__ASSIGNMENT__.
Could you reproduce the lines below from the one with "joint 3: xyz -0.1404" through the one with "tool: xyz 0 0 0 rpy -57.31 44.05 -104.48"? Keep both ends and add nothing.

Records drawn from a dataset:
__________

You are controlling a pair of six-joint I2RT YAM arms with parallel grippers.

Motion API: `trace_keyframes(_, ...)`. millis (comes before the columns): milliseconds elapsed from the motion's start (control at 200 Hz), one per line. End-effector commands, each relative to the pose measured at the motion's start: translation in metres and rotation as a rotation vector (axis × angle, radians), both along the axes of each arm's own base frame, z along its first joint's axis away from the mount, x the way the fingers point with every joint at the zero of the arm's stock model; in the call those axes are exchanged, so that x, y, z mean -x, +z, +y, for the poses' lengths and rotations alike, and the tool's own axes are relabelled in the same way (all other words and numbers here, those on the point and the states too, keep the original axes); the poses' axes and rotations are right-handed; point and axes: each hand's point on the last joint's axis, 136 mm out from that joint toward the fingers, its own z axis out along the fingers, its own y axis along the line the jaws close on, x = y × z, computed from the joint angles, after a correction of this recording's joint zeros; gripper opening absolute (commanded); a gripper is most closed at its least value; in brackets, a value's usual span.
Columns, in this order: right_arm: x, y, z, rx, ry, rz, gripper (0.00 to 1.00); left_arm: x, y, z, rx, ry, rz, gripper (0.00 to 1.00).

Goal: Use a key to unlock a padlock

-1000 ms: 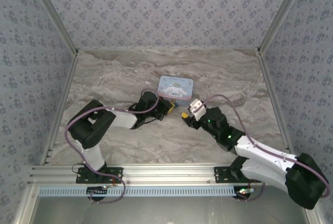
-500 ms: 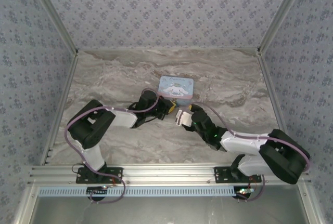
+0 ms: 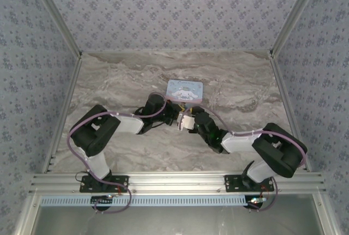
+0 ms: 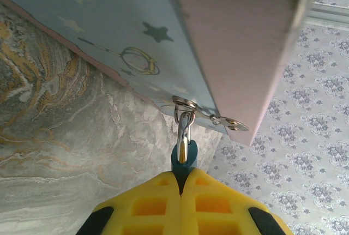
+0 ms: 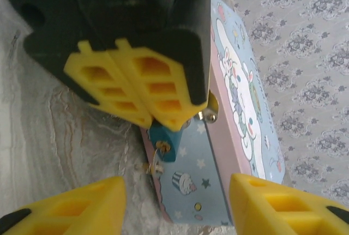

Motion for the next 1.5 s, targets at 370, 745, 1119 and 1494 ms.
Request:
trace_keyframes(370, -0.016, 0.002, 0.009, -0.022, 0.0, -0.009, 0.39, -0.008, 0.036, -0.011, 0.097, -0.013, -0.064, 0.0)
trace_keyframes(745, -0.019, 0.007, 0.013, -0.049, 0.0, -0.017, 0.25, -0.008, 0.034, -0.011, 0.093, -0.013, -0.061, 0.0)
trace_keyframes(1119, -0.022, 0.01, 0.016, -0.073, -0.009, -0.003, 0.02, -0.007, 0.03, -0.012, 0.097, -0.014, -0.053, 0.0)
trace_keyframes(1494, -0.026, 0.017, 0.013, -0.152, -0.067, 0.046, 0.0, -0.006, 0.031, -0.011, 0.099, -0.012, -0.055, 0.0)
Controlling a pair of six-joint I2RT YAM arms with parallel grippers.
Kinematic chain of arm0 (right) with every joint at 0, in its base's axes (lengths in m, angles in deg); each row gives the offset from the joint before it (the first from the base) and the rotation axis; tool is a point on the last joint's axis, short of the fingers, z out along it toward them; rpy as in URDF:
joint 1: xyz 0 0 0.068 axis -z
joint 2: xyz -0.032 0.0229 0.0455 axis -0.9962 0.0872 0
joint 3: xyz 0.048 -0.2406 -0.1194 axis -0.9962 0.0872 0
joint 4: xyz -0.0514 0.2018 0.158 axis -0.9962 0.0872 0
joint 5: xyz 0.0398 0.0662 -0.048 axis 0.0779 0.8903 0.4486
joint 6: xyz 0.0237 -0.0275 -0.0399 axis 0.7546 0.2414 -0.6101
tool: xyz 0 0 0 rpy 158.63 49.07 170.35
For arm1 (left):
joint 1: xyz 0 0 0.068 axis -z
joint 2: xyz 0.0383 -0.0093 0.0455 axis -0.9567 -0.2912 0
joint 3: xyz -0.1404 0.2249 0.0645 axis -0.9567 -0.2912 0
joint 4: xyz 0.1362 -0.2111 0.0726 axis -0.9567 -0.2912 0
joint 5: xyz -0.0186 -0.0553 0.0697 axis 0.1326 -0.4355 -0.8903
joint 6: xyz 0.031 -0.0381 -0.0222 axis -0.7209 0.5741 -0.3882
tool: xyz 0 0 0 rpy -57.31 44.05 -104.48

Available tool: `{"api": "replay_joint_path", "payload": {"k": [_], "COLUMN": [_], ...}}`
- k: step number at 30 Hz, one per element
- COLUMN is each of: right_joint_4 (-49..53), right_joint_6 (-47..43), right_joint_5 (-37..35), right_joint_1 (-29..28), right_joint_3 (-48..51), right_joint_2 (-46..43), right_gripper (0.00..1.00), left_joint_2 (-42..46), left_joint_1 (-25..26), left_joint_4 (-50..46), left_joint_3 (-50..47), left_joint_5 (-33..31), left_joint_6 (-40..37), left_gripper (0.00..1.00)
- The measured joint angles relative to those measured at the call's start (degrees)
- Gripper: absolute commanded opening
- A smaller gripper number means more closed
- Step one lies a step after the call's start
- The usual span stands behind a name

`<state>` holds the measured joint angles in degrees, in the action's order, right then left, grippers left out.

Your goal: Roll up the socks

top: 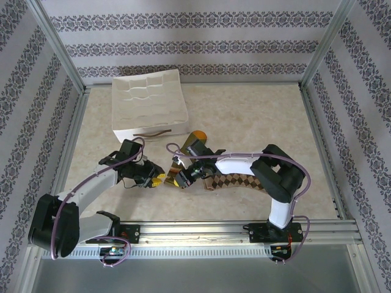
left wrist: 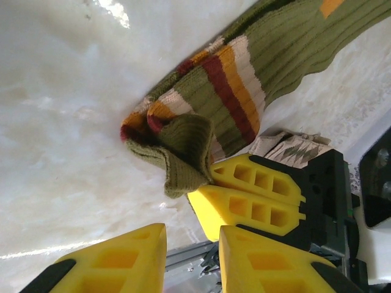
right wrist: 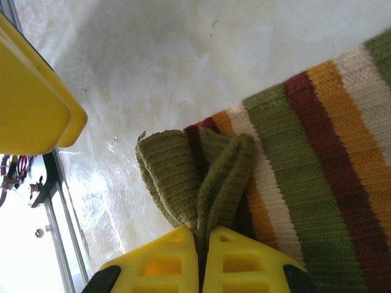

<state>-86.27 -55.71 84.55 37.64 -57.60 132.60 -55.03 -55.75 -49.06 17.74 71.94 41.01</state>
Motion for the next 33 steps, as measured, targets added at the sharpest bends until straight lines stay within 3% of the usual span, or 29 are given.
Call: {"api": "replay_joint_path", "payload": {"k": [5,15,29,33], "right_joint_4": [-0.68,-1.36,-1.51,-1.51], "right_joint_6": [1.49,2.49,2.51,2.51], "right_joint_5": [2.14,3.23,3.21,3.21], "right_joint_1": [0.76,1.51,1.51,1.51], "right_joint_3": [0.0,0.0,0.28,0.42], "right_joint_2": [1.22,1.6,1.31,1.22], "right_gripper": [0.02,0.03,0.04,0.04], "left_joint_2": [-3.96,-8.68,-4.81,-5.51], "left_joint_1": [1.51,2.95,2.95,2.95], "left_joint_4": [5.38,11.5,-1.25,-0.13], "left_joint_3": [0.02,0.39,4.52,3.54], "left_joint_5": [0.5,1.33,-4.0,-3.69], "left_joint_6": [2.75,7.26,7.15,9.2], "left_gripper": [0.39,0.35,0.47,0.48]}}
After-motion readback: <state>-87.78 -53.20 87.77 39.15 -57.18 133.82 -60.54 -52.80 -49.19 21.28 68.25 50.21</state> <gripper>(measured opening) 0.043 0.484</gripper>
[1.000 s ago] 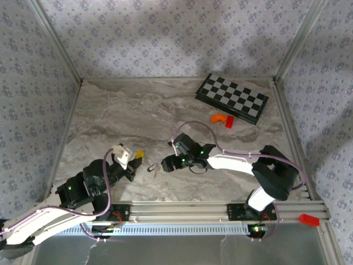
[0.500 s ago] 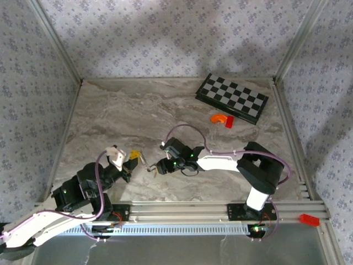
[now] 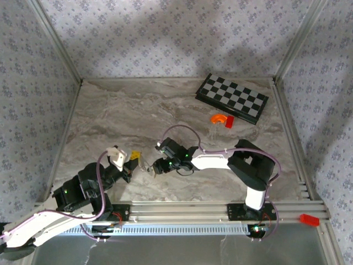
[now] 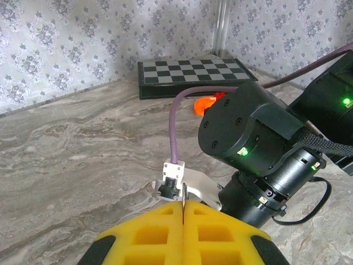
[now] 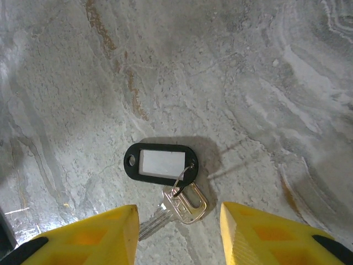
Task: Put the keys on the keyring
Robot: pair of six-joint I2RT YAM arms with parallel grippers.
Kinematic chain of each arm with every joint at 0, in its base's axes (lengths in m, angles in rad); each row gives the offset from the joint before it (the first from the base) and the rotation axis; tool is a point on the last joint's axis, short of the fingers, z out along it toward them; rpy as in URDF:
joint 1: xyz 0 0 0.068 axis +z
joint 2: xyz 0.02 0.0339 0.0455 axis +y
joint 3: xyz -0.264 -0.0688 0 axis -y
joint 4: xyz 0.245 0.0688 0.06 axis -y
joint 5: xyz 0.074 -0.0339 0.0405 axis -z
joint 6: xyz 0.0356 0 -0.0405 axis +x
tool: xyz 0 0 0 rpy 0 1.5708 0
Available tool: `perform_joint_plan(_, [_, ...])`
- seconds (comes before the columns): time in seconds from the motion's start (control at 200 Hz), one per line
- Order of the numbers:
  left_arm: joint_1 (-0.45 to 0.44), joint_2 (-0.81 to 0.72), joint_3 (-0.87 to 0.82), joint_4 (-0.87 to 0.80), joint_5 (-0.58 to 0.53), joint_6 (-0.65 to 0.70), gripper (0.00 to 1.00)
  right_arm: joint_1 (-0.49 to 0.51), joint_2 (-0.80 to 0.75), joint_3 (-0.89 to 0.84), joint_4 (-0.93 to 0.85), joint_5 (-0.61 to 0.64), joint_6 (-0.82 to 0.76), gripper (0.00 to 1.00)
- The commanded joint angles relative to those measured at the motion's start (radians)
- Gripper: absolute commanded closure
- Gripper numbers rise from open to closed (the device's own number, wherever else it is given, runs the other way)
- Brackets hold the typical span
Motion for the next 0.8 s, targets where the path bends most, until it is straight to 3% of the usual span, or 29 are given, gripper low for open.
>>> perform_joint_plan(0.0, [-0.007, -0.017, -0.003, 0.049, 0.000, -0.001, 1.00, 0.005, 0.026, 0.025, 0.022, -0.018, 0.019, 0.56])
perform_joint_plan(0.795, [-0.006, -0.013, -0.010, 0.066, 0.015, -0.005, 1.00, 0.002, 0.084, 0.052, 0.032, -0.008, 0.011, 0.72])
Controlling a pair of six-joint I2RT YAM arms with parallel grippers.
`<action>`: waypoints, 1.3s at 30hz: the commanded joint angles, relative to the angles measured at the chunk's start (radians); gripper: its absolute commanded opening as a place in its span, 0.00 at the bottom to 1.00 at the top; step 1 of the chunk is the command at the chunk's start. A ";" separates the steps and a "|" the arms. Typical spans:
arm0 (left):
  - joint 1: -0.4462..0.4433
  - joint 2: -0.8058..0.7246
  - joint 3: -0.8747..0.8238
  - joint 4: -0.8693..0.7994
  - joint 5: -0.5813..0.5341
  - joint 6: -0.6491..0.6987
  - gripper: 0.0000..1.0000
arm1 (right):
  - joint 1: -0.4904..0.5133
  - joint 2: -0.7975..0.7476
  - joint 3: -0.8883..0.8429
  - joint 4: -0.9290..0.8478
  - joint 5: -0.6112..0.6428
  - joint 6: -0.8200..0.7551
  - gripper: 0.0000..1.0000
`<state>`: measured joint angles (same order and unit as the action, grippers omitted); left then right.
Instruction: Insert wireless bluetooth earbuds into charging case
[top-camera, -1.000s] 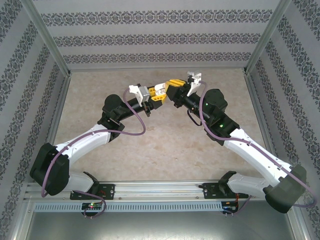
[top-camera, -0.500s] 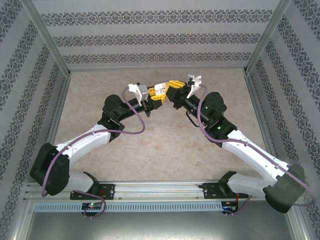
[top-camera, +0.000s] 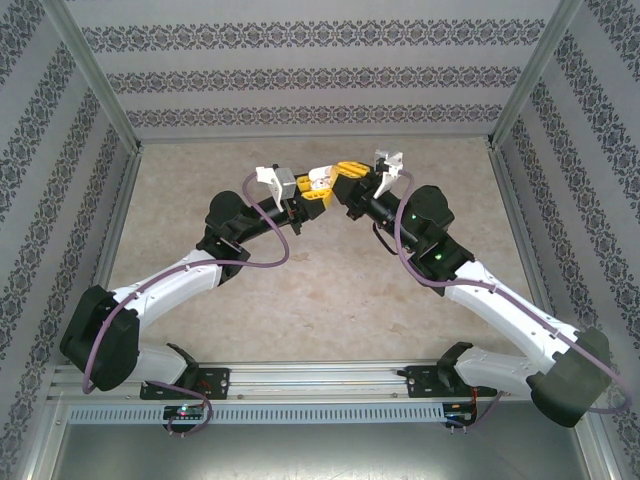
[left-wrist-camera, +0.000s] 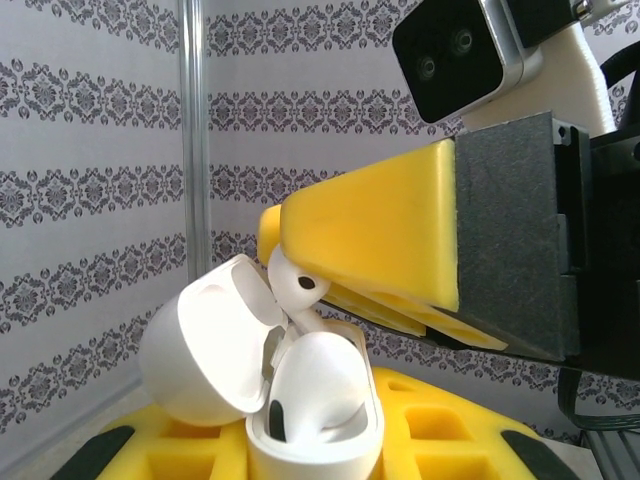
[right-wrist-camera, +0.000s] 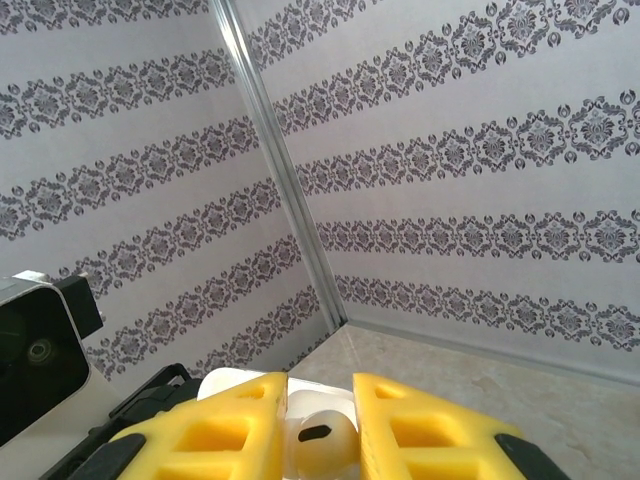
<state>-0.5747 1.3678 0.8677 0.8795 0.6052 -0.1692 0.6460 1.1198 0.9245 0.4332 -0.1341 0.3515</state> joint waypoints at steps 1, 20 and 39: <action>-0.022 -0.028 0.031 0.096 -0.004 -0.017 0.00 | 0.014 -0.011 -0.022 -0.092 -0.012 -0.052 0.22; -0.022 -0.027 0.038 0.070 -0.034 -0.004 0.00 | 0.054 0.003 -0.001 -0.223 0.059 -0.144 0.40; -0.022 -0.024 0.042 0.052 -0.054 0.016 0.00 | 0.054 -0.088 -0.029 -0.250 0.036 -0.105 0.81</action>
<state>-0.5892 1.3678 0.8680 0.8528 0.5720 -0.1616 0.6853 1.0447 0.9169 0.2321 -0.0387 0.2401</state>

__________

__ANSWER SPACE__.
joint 3: xyz -0.1404 0.2249 0.0645 axis -0.9567 -0.2912 0
joint 4: xyz 0.1362 -0.2111 0.0726 axis -0.9567 -0.2912 0
joint 5: xyz -0.0186 -0.0553 0.0697 axis 0.1326 -0.4355 -0.8903
joint 6: xyz 0.031 -0.0381 -0.0222 axis -0.7209 0.5741 -0.3882
tool: xyz 0 0 0 rpy -57.31 44.05 -104.48

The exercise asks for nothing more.